▶ Problem statement
Give back an exact copy of the lines from the start of the material through the line bearing "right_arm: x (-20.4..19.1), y". Include both ends and nothing else.

#####

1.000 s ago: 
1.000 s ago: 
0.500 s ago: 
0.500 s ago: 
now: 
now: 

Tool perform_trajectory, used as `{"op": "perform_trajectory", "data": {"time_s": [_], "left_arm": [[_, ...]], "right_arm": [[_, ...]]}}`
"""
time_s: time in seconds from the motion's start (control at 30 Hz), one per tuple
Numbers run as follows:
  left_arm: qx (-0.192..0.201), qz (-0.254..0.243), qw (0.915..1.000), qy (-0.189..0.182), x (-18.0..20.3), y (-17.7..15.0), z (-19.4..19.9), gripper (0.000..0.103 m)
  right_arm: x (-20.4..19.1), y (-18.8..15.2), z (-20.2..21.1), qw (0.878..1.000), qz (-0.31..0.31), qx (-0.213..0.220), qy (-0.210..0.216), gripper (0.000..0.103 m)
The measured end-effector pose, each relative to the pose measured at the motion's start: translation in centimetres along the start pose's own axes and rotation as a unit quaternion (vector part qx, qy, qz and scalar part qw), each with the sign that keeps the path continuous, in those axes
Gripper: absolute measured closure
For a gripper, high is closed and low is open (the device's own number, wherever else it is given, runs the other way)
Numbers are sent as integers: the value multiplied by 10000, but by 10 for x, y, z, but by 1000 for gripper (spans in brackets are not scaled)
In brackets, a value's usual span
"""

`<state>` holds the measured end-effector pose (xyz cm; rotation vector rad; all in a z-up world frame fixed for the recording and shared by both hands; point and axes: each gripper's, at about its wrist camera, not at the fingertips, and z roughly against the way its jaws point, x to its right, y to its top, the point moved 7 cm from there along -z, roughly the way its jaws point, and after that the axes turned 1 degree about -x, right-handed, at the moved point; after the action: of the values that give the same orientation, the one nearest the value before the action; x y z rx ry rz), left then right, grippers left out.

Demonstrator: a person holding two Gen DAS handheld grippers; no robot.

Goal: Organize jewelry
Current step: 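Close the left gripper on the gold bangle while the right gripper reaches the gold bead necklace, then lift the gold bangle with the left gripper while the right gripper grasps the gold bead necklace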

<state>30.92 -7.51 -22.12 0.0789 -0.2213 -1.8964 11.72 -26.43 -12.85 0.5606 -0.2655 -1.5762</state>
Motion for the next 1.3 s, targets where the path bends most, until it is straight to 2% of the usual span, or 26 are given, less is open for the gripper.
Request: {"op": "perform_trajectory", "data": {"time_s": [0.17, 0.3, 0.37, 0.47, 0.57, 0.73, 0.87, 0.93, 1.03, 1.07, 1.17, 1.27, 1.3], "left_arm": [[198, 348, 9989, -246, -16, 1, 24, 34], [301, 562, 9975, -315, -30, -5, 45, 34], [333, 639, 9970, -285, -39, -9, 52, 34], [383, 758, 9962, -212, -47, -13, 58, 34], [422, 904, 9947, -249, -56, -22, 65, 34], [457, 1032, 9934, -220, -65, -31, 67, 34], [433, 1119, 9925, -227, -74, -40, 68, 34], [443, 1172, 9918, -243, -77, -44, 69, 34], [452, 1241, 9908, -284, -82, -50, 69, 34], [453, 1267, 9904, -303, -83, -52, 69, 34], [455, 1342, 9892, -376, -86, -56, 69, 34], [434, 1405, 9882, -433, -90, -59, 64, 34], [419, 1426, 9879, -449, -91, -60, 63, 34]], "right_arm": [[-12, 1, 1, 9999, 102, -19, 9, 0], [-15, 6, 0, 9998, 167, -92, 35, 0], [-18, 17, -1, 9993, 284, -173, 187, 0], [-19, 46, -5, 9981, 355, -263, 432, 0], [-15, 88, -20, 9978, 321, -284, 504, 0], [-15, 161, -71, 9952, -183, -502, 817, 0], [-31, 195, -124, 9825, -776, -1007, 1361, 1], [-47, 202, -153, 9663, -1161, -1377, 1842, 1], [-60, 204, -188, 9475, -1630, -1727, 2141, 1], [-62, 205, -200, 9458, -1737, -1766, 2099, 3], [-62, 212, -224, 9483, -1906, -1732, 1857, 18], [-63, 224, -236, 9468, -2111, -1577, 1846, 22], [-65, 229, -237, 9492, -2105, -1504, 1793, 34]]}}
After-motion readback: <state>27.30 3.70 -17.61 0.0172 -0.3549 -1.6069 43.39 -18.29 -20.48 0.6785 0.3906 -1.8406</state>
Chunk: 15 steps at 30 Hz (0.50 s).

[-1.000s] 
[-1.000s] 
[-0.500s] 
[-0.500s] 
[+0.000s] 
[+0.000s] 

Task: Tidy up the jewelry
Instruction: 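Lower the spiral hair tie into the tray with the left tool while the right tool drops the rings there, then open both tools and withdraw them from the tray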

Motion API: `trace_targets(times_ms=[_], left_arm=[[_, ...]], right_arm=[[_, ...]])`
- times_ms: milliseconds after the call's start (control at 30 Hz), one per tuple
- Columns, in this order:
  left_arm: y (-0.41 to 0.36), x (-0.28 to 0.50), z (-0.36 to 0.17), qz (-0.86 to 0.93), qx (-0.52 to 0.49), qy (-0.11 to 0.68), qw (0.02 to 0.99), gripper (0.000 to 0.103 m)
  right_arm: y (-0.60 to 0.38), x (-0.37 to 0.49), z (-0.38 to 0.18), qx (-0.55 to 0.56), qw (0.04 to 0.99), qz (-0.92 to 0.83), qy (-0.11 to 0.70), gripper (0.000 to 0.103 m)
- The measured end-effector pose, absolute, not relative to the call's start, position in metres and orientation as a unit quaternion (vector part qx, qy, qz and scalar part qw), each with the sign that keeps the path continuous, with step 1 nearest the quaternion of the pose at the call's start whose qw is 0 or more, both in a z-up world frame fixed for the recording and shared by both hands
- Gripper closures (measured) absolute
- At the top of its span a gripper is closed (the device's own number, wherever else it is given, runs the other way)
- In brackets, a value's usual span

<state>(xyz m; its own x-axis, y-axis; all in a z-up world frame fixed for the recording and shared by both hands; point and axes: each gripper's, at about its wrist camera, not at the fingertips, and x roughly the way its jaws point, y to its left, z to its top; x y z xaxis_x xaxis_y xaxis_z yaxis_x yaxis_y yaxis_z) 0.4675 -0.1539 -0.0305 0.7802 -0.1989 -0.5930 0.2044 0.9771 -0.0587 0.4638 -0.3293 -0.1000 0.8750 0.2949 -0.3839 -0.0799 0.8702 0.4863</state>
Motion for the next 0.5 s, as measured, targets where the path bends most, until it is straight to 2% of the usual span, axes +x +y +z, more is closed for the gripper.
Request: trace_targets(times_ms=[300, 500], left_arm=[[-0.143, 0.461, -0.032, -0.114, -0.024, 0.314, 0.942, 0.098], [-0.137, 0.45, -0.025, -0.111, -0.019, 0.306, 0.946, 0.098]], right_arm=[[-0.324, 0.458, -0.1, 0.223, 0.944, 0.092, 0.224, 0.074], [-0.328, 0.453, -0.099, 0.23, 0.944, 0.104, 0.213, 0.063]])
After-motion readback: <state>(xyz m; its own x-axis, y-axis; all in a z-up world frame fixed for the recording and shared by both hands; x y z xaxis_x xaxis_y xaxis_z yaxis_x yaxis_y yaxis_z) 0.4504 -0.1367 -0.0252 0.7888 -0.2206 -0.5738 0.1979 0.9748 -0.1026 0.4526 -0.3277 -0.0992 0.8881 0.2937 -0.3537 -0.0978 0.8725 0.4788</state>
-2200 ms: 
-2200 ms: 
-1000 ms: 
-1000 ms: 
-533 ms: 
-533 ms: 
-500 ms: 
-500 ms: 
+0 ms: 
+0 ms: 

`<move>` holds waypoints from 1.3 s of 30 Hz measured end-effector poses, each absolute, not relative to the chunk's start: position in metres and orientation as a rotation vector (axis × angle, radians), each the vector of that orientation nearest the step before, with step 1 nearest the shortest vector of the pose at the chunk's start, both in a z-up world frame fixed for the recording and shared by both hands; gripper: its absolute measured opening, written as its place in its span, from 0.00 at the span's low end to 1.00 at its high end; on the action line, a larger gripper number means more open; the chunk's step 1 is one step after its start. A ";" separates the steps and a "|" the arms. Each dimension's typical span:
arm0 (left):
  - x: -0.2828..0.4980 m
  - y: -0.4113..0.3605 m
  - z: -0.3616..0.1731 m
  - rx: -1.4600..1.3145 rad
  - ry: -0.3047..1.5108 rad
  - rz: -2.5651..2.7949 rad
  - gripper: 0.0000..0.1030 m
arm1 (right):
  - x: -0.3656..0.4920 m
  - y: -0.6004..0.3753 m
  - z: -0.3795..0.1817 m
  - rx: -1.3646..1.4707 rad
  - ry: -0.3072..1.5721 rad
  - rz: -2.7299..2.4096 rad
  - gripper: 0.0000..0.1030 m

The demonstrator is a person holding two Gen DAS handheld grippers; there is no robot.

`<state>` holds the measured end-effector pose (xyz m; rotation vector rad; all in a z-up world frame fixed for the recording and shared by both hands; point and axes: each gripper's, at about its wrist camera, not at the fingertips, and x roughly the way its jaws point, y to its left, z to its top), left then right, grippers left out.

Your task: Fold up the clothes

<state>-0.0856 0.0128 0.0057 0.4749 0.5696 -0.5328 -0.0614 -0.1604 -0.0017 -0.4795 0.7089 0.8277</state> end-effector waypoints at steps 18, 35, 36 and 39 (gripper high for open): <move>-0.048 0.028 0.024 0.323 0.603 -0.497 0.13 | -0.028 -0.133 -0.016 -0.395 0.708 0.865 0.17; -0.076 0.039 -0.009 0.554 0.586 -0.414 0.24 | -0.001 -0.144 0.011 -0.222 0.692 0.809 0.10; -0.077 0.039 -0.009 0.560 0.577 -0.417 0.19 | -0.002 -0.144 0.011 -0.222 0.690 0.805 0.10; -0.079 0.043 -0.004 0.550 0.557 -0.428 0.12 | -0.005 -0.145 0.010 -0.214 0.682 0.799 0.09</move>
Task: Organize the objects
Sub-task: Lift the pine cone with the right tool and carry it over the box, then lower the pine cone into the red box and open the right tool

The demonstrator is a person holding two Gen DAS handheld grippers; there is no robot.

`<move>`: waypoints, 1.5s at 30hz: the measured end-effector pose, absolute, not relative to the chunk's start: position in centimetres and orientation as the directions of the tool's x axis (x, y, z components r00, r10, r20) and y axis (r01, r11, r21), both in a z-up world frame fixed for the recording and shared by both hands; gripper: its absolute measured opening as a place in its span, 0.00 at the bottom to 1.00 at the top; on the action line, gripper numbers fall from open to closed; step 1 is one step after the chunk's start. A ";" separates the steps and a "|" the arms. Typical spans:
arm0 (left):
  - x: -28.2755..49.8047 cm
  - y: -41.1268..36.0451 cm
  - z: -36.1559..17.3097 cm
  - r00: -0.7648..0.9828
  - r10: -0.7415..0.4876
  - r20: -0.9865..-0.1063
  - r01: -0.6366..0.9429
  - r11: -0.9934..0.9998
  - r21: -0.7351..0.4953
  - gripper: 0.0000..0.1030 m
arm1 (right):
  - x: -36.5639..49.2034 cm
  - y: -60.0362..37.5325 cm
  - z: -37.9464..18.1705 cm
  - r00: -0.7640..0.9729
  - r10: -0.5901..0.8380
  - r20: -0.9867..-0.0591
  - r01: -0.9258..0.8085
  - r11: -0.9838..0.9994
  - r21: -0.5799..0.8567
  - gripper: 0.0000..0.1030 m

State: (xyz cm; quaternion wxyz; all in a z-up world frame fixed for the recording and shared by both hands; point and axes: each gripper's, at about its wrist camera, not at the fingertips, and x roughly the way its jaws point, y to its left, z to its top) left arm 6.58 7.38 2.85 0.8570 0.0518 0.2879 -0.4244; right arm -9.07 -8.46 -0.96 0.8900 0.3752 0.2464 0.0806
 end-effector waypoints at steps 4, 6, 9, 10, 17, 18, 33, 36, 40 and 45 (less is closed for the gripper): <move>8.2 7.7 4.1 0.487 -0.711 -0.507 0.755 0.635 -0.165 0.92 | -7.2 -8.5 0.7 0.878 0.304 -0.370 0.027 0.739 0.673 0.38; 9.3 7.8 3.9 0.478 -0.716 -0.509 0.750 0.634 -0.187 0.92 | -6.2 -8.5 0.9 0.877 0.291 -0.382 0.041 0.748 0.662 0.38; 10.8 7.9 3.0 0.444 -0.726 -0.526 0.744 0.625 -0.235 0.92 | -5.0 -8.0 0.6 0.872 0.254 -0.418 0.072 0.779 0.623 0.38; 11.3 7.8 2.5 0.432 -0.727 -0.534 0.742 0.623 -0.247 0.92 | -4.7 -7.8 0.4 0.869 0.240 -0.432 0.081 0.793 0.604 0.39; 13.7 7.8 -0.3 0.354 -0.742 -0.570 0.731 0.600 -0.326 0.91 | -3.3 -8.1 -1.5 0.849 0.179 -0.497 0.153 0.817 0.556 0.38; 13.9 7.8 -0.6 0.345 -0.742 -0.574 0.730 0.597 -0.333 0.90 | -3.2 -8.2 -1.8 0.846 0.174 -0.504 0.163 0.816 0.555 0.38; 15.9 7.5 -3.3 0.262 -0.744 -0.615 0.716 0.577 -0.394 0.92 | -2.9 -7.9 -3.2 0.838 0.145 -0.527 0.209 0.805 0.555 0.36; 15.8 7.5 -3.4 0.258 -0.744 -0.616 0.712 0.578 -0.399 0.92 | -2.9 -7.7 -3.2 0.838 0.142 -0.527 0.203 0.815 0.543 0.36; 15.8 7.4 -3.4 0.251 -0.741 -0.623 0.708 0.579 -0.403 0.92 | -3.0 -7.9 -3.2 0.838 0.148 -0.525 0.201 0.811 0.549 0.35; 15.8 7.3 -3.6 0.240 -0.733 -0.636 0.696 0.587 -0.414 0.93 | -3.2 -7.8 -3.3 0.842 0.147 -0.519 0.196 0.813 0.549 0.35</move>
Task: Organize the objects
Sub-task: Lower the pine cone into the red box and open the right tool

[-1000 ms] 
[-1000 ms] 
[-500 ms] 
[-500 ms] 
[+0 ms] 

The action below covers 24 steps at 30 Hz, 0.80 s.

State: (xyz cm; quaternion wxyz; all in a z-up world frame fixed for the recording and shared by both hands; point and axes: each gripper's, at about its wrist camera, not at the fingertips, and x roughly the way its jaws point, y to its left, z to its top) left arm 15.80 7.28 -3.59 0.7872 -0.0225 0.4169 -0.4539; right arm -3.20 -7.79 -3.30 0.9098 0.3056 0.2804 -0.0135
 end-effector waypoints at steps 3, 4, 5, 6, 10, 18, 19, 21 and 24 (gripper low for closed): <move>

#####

▶ Reply to the task
1.000 s ago: 
1.000 s ago: 
0.500 s ago: 
0.500 s ago: 
now: 
now: 

Tool perform_trajectory, used as `{"op": "perform_trajectory", "data": {"time_s": [_], "left_arm": [[_, ...]], "right_arm": [[_, ...]]}}`
"""
time_s: time in seconds from the motion's start (control at 30 Hz), one per tuple
Numbers run as follows:
  left_arm: qx (-0.192..0.201), qz (-0.254..0.243), qw (0.915..1.000), qy (-0.189..0.182), x (-18.0..20.3), y (-17.7..15.0), z (-19.4..19.9), gripper (0.000..0.103 m)
  right_arm: x (-20.4..19.1), y (-18.8..15.2), z (-20.2..21.1), qw (0.878..1.000), qz (-0.31..0.31), qx (-0.213..0.220), qy (-0.210..0.216), gripper (0.000..0.103 m)

No additional output will be given.